§ What is needed: Until the last line is reached, keep transcribing the material exactly.

....

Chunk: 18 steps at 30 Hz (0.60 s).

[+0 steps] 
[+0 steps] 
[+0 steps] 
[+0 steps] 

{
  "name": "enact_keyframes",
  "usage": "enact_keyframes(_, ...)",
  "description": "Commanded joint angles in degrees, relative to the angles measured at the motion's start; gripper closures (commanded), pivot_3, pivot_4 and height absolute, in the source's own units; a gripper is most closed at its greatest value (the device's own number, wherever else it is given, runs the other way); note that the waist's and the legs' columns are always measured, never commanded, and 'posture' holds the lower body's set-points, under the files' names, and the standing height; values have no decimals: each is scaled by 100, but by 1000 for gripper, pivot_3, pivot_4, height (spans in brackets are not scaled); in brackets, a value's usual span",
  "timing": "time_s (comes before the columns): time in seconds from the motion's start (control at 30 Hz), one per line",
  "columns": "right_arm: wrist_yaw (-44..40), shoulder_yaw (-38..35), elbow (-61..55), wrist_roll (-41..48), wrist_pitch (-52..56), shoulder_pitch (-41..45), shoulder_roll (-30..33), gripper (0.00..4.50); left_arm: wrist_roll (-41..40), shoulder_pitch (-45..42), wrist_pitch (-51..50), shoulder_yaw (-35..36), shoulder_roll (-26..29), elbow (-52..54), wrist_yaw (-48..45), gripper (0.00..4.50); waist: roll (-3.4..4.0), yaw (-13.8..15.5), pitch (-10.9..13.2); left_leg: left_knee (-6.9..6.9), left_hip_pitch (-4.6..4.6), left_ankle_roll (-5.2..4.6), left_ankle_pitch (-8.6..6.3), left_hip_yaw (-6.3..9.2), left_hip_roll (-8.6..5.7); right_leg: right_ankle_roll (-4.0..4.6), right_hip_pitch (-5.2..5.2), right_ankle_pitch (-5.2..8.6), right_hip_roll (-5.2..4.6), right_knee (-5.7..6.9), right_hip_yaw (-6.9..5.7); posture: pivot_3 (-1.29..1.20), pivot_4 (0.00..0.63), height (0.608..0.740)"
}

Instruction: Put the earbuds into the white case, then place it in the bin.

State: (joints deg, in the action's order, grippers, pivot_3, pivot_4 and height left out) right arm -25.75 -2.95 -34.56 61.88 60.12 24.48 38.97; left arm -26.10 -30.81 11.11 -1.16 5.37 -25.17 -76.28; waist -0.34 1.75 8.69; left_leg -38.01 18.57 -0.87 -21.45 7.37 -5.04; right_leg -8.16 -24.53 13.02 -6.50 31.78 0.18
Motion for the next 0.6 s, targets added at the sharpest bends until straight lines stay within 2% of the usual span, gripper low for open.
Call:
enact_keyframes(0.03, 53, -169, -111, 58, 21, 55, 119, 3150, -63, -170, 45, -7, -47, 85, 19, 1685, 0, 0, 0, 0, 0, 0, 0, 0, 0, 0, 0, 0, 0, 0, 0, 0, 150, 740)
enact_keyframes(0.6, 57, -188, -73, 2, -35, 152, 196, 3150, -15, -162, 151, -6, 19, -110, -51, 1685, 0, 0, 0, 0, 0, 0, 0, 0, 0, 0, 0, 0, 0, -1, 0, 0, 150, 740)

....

§ Written solution:
Chunk: 18 steps at 30 Hz (0.60 s).

[+0 steps] 
[+0 steps] 
[+0 steps] 
[+0 steps] 

{
  "name": "enact_keyframes",
  "usage": "enact_keyframes(_, ...)",
  "description": "Commanded joint angles in degrees, relative to the angles measured at the motion's start; gripper closures (commanded), pivot_3, pivot_4 and height absolute, in the source's own units; a gripper is most closed at its greatest value (the device's own number, wherever else it is given, runs the other way); note that the waist's and the legs' columns are always measured, never commanded, and 'posture' holds the lower body's set-points, under the files' names, and the standing height; values have no decimals: each is scaled by 100, but by 1000 for gripper, pivot_3, pivot_4, height (spans in brackets are not scaled); in brackets, a value's usual span",
  "timing": "time_s (comes before the columns): time in seconds from the motion's start (control at 30 Hz), one per line",
  "columns": "right_arm: wrist_yaw (-44..40), shoulder_yaw (-38..35), elbow (-61..55), wrist_roll (-41..48), wrist_pitch (-52..56), shoulder_pitch (-41..45), shoulder_roll (-30..33), gripper (0.00..4.50); left_arm: wrist_roll (-41..40), shoulder_pitch (-45..42), wrist_pitch (-51..50), shoulder_yaw (-35..36), shoulder_roll (-26..29), elbow (-52..54), wrist_yaw (-48..45), gripper (0.00..4.50); waist: roll (-3.4..4.0), yaw (-13.8..15.5), pitch (-10.9..13.2); left_leg: left_knee (-6.9..6.9), left_hip_pitch (-4.6..4.6), left_ankle_roll (-5.2..4.6), left_ankle_pitch (-8.6..6.3), left_hip_yaw (-6.3..9.2), left_hip_roll (-8.6..5.7); right_leg: right_ankle_roll (-4.0..4.6), right_hip_pitch (-5.2..5.2), right_ankle_pitch (-5.2..8.6), right_hip_roll (-5.2..4.6), right_knee (-5.7..6.9), right_hip_yaw (-6.9..5.7); posture: pivot_3 (-1.29..1.20), pivot_4 (0.00..0.63), height (0.608..0.740)"
}

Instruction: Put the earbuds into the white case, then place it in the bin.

State: (joints deg, in the action's order, grippers, pivot_3, pivot_4 and height left out) right arm -25.75 -2.95 -34.56 61.88 60.12 24.48 38.97; left arm -26.10 -30.81 11.11 -1.16 5.37 -25.17 -76.28; waist -0.34 1.75 8.69; left_leg -38.01 18.57 -0.87 -21.45 7.37 -5.04; right_leg -8.16 -24.53 13.02 -6.50 31.78 0.18
Motion for the next 0.6 s, targets added at the sharpest bends until straight lines stay within 2% of the usual span, gripper low for open.
Call:
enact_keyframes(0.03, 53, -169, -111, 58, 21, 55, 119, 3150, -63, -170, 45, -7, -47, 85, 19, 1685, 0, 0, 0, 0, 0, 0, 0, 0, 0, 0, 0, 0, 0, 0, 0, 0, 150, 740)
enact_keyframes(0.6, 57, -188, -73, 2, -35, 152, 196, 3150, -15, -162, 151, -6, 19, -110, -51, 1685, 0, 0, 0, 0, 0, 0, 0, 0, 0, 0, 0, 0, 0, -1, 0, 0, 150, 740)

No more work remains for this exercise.